Berenjenas rellenas y una ruta senderismo, su plan top

Además, más allá de lo futbolístico, el armero está encontrando en Ferrol todo un oasis de paz.

—Una canción que le motive...

—Escucho mucha música en Euskera, de mi zona. Pero, ¿una canción? Te diría un grupo... Berri Txarrak.

—¿Una serie?

—Prison Break.

—¿Se maneja en la cocina?

—Sí, sí. Se me da bien y me gusta cocinar. Es algo que hago en el día a día y que me ayuda a pensar en otras cosas y salir del bucle del fútbol.

—¿Cuál es su especialidad?

—Con los amigos me gusta mucho hacer barbacoas y cosas de esas y si es algo así más especial... unas berenjenas rellenas.

—¿Y si toca comer fuera?

—En O Parrulo he comido muy bien y también he ido a restaurante Alfonso y muy bien. En eso, esto es muy parecido a Euskadi y en cualquier sitio se come bien.

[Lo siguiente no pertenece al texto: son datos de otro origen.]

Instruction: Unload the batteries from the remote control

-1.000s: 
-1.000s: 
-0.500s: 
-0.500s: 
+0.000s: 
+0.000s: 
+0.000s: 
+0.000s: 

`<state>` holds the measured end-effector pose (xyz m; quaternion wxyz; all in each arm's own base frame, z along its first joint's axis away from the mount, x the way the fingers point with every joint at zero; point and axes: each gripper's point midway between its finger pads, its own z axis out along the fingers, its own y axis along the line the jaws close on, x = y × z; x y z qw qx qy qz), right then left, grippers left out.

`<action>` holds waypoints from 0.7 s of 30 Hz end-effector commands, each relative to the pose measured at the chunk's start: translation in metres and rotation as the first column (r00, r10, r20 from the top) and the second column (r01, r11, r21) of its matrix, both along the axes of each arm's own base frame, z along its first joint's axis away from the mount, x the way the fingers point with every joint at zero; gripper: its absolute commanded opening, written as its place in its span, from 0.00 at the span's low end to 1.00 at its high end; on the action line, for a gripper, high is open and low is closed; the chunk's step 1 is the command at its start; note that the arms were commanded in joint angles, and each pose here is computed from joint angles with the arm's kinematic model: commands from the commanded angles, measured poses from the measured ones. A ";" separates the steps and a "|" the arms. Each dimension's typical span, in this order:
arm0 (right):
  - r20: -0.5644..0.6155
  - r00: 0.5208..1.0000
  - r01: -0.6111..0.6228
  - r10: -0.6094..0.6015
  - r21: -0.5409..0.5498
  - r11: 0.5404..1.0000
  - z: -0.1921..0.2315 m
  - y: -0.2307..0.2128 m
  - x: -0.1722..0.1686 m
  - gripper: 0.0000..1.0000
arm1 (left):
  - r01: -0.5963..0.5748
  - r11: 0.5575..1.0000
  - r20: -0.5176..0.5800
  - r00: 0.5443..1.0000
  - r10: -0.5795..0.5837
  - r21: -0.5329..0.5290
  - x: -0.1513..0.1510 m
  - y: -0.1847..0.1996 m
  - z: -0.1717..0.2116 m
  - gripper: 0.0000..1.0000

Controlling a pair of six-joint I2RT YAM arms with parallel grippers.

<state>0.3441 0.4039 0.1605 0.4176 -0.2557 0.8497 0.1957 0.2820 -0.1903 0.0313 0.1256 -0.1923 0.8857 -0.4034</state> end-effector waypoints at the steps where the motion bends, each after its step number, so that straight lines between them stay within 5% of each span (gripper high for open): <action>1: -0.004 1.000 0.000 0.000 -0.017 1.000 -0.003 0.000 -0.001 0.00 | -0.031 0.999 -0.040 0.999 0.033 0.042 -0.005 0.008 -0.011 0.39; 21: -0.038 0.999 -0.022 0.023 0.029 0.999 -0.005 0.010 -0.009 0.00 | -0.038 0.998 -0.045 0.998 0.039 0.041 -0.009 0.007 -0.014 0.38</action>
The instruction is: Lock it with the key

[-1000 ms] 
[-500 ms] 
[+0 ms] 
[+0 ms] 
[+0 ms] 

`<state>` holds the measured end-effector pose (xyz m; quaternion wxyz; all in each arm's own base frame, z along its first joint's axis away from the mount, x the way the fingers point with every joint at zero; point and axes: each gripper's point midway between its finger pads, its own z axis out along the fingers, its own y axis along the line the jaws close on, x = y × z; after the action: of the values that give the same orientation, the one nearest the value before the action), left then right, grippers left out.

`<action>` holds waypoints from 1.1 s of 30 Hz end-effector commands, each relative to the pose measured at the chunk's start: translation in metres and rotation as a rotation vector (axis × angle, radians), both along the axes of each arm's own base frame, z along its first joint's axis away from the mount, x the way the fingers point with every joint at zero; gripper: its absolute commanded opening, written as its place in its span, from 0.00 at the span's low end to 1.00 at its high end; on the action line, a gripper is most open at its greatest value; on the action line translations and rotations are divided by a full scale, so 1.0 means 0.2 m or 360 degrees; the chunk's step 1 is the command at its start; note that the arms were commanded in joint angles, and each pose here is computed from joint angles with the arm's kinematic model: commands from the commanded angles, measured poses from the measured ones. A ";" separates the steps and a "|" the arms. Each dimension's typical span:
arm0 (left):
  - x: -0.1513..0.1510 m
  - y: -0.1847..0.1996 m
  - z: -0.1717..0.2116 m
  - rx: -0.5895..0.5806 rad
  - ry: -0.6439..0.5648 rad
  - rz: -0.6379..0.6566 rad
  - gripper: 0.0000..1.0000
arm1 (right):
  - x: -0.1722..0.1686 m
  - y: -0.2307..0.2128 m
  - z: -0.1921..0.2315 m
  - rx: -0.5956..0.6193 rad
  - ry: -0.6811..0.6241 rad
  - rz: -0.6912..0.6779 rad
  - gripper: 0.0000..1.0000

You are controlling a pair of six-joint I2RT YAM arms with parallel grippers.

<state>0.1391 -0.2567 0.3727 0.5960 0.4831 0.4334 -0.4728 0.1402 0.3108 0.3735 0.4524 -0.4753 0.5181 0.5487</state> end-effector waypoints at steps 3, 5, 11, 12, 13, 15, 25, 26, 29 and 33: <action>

—En el plano personal, ¿cómo se está sintiendo en Ferrol?

—Estoy supercontento, creo que es muy parecida a la vida de Euskadi. Me gusta mucho la naturaleza y los alrededores de Ferrol, con los acantilados, las playas y las rutas de senderismo... Es muy bonito y la ciudad es muy acogedora y familiar.

—Un lugar que le inspire...

—Acabo de ir justo ahora a la cascada de Belelle y me gustó mucho.

—¿Con quién viaja en el bus o duerme en los viajes?

—Con Álvaro Juan. Suelo compartir habitación con él. En el autobús, no. Voy solo delante concentrado porque me suelo marear [ríe] y me olvido de jugar a cartas y eso. Con Álvaro Juan congenio bien porque le gusta la naturaleza también y salir por ahí a conocer sitios nuevos.